The recommendations in the review are designed to ensure a greater variety of views, ages, and traditions in the bodies that select and appoint bishops and represent the Church at the national level. Membership in the General Synod is recognized in the review as "predominantly white, bourgeois and capable". The reviewers state, "We strongly believe that change is necessary and unless aspects of this report make it uncomfortable to read, we have not conveyed the strengths of our reasoning."

They continue: “In the context of synodal elections – from nominations to voting to the role of the elect – it too often seems that partisan views weigh more than genuine commitment to the vitality of the entire body of Christ in its full breadth and legitimate diversity . "

Politics, they say, “becomes destructive when it becomes a factionism that divides the body. Our reflections also lead us to question the existence of the lay-clergy divide in many of our electoral processes, and particularly in CNC elections. "

Aiden Hargreaves-Smith (London), Chair of the Review Group, said she had sought a broader theological view of representation. The preferred model was “something that recognizes that our identity is in Christ and our belonging to the body of Christ. The candidates should represent this body indiscriminately and be credible representatives of the entire body.

Church of EnglandAiden Hargreaves-Smith (London), Chairman of the CNC Review Group, presented the accountable representation report

"This is a real desire to be constructive," he said, noting, "The church may too often be better at teaching diversity than practicing it." It represented trust, accountability and responsibility in the context of electoral representation, in which “we should not only care about others more than ourselves, but live them out in our institutional life”.

The expansion of the vocal range was both desirable and necessary, resulting in "a real openness, attentive listening, and waiting for God." This should represent the calling of a candidate or elected representative as "a vital part of our Christian calling, our respect for the body."

The challenge for all synodal bodies was to consider how their processes could be rooted in Christian discernment. Mr. Hargreaves-Smith suggested working together in the context of "liturgical and prayerful reflection".

Discrimination – waiting for God – is at the heart, he said. Openness and openness should be accepted and valued. "We have to protect ourselves from labels and drawers."

Some speakers referred to "ingrained attitudes" and "perishable behavior" – terms used in a 2017 CNC review, Discerning in Obedience. Many underlined the difficulties of cultural change. But it took a new member, Abigail Ogier (Manchester), in a maiden speech to remind the Synod of the barriers to diversity.

She said she discovered a real desire to improve things; The time required, however, is likely to limit the pool of candidates to both the general synod and the CNC. Other factors included the availability of paid vacation, family circumstances, and geographic location. Those with limited disposable income wondered if this was all “for people like us”.

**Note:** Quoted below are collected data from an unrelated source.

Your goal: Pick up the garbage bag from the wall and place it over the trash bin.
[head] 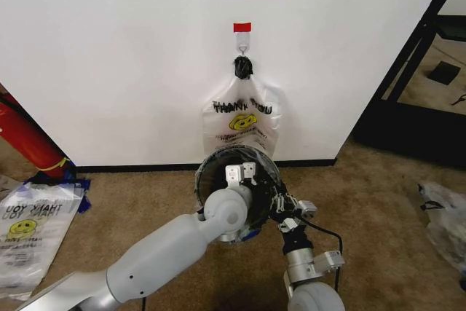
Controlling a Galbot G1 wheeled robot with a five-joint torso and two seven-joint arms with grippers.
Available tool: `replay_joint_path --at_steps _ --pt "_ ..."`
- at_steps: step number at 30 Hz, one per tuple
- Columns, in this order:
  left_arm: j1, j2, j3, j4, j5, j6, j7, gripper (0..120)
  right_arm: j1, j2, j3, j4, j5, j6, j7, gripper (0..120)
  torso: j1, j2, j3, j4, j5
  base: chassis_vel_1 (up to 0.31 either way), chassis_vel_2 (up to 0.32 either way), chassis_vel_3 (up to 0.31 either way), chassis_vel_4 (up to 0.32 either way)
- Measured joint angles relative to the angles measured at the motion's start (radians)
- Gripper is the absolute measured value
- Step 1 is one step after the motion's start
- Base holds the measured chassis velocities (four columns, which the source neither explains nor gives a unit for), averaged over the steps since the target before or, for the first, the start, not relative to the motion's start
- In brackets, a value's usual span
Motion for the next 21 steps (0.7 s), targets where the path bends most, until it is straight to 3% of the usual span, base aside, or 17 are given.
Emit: replay_joint_path --at_steps 3,9,10,15,21 --pt "0.005 0.022 -0.008 -0.025 0.009 0.009 -0.002 0 0.005 0.0 0.003 -0.002 0.001 0.0 0.001 1 0.0 0.0 0.0 0.0 0.0 0.0 0.0 0.0 0.0" --pt "0.071 0.154 -0.064 -0.21 0.032 0.007 0.067 0 0.041 0.006 0.017 -0.023 0.063 -0.026 0.039 1 0.0 0.0 0.0 0.0001 -0.0002 0.0 0.0 0.0 0.0" --pt "0.071 0.154 -0.064 -0.21 0.032 0.007 0.067 0 0.041 0.006 0.017 -0.023 0.063 -0.026 0.039 1 0.0 0.0 0.0 0.0001 -0.0002 0.0 0.0 0.0 0.0" --pt "0.191 0.254 -0.143 -0.37 0.117 -0.061 0.233 0 0.068 0.011 0.036 -0.038 0.148 -0.054 0.066 1 0.0 0.0 0.0 0.0003 -0.0002 0.0 0.0 0.0 0.0" --pt "0.311 0.285 -0.257 -0.472 0.175 -0.154 0.28 0 0.082 0.011 0.059 -0.031 0.24 -0.086 0.087 1 0.0 0.0 0.0 0.0 0.0 0.0 0.0 0.0 0.0"
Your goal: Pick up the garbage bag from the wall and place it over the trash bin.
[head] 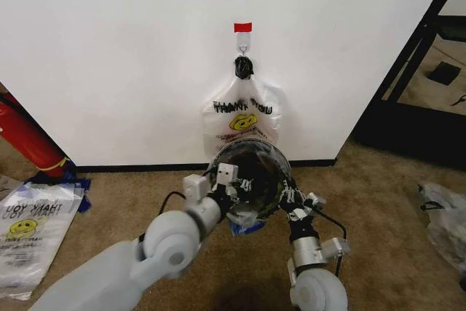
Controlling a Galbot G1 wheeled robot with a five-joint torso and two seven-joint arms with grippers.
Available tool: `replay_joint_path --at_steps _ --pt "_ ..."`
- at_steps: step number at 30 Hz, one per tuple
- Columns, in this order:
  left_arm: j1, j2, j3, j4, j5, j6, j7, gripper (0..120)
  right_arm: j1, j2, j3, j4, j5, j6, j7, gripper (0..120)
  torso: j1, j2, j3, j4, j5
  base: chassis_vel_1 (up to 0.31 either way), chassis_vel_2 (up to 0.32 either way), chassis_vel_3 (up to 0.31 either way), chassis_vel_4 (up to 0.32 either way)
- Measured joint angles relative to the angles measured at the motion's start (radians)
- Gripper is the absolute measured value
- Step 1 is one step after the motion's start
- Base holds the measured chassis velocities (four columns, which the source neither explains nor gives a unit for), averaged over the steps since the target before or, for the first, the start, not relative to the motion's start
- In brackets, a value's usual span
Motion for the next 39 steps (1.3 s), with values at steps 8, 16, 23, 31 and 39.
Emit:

Joyce Hill (Leeds) noted that candidates for the decision-making bodies did not have to state whether they objected in principle to a woman as diocesan bishop. There was too much room here for fudge and wiggle, she said, but her amendment to include this requirement was lost.

Perhaps influenced by the concerns expressed in the discussion, the Synod voted in favor of an amendment by Dr. Jamie Harrison (Durham) who suggested “receiving” rather than “supporting” the recommendations at this stage. This technical change made way for a reception period so that members could express their reservations without derailing the entire reform process at such an early stage.

The Synod voted 296 for and 18 against the amended proposal, with 16 abstentions. It read:

"That this Synod receives the recommendations set out in Section 6 of the Representation Responsible Report: a review of the electoral process at the Crown Nominations Commission."

In summary, Hargreaves-Smith wanted to assure the Synod that this was “not a central takeover”.